Small introduction to SQL*Net debugging [client side]

Say it’s that day again. You try to connect to a (new) database and once again you are facing SQL*Net problems.

C:/oracle/product/10.1.0/client/BIN>sqlplus /nolog
 
SQL*Plus: Release 10.1.0.4.0 - Production ON Thu Sep 29 10:37:15 2005
Copyright (c) 1982, 2005, Oracle.  ALL rights reserved.
 
 
SQL> conn scott/tiger@lab.amis.nl
 
 
ERROR: ORA-12154: 
TNS:could NOT resolve the CONNECT identifier specified

Blast!. What can you do? Once in a while i get a lot of these SQL*Net problems (network changes, etc, the wrong weather type). So to help you (and me), here i will you give you my grey-matter checklist :-) (it’s not complete but should help you to resolve 80% of the problems)

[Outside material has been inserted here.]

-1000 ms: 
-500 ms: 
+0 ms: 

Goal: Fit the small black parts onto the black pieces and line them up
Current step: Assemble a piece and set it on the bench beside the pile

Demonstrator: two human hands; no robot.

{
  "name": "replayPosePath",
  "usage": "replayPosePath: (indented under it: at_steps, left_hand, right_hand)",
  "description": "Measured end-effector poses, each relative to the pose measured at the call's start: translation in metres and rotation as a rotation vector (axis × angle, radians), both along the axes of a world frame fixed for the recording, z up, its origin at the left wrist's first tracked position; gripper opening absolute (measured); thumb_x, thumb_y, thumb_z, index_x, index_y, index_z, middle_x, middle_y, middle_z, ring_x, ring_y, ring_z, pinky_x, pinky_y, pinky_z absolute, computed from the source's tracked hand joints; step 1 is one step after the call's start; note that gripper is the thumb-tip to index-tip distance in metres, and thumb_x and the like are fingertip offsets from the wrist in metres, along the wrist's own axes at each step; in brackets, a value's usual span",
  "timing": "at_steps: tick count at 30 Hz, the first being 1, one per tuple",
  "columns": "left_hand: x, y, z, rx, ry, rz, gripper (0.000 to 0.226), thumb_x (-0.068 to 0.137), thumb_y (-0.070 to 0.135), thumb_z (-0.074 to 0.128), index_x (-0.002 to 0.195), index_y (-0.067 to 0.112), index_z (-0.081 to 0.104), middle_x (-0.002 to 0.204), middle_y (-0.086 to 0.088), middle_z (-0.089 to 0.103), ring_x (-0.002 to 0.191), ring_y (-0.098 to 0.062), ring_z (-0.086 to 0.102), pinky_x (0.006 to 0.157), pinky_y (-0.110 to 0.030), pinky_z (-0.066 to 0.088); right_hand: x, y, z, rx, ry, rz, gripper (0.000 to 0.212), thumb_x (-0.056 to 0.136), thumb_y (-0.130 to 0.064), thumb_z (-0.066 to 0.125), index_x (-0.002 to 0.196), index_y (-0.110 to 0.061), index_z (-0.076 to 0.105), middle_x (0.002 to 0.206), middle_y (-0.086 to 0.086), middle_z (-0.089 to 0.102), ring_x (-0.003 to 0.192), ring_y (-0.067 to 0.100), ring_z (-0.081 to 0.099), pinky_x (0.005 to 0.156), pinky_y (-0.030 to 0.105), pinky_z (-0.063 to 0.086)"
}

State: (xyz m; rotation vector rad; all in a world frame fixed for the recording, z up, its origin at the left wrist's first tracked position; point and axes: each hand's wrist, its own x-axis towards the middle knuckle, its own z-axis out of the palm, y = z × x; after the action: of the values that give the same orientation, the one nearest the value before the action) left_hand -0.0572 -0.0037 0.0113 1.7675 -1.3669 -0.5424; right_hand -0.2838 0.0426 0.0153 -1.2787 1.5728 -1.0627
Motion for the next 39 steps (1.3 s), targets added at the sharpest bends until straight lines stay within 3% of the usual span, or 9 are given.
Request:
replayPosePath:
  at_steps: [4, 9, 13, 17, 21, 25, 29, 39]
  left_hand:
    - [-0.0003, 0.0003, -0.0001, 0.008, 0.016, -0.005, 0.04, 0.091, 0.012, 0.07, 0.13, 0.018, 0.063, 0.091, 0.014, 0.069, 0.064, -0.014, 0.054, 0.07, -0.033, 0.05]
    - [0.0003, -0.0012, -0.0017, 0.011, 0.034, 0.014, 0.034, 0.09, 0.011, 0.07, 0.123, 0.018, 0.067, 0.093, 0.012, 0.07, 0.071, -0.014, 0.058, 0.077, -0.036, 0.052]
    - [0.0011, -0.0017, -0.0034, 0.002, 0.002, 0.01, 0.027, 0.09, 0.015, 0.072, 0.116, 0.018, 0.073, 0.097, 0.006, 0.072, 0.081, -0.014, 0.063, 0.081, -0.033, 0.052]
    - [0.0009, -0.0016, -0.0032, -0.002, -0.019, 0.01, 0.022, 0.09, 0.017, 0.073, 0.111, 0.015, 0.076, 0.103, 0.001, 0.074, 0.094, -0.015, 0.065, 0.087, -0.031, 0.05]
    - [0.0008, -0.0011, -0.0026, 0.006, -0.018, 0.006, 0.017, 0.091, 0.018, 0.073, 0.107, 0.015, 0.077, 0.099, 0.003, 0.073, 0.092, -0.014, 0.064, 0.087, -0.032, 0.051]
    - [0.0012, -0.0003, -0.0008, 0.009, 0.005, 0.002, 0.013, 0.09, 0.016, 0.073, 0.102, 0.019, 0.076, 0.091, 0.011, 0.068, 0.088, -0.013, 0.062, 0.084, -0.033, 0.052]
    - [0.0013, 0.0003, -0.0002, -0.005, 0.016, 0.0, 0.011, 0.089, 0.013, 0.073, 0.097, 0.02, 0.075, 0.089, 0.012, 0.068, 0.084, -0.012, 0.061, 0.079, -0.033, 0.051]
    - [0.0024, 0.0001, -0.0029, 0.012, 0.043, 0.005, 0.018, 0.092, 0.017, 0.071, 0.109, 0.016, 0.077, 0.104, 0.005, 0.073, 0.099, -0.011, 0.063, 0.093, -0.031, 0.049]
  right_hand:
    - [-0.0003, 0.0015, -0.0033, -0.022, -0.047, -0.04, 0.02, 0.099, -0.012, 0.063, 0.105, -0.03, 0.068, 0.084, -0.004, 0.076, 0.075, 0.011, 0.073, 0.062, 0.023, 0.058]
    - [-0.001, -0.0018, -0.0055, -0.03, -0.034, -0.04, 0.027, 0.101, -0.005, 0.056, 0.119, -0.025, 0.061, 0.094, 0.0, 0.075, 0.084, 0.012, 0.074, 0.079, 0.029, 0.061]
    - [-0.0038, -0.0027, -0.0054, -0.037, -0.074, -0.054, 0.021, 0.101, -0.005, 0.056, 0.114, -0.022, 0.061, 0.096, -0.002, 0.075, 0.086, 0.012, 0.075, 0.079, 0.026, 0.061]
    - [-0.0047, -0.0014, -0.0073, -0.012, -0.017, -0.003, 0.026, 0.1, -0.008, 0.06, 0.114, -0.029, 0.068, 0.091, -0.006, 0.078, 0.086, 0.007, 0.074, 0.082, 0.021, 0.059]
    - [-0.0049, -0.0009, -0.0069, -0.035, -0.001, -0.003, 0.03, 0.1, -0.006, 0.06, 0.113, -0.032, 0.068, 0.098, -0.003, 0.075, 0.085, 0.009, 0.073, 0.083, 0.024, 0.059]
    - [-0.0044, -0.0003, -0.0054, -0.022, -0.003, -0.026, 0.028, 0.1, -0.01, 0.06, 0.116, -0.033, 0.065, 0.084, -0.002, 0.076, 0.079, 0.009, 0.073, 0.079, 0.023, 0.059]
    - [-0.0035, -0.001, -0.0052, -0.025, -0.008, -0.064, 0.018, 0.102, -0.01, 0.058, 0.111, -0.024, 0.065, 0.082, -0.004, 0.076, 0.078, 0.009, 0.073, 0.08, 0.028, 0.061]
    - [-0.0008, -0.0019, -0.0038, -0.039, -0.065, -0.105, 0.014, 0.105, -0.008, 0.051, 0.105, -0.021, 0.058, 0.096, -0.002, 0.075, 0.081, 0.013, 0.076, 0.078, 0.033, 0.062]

TNS/SQL*Net problem checklist

1. First of all convince yourself that your client Oracle software is correctly installed.
2. Check that your environment settings are correct for the client software
3. Check the listener settings on the database side (listener.ora)
4. Check your SQL*Net settings on your client machine (tnsnames.ora / sqlnet.ora)
5. Check if the TNS_ADMIN path has been set / the search order
6. Check your network
7. Check that you can you ping the database machine
8. Check your network route via the traceroute(unix) or tracert (windows) commands
9. Check what and how your database machine is resolved
10. Check if you can tnsping the database
11. Check if you can use the trcroute utility to gather more information
12. Check if you can use SQL*Plus from the command prompt
13. Check if you can find a collegae who is more experienced in handling SQL*Net problems
14. Check the Oracle SQL*Net documentation, metalink or google regarding you specific problem
15. Start tracing SQL*Net network data exchange on the client and server side
16. If its serious, contact an Oracle support specialist via a TAR on http://metalink.oracle.com

First of all convince yourself that your client Oracle software is correctly installed

I know, that’s easier said than done. If your sure that it worked – correctly was installed – you used the installation manual by the letter – nothing was changed regarding system/user privileges – etc – you probably can skip this check and pass on to the next step. If however you get strange errors like “message file not found” / “*.msb file not found”, you will have to check your software installation first. If the software was installed correctly than, the biggest chance is that system settings were changed or not correctly set. Get your Oracle client manual, read it and check for the correct settings of PATH, NLS_LANG, NLS_LIBRARY_PATH, ORACLE_HOME, ORACLE_BASE, etc. settings. These are system settings that determine where, what and how Oracle programs have to handle your OS environment.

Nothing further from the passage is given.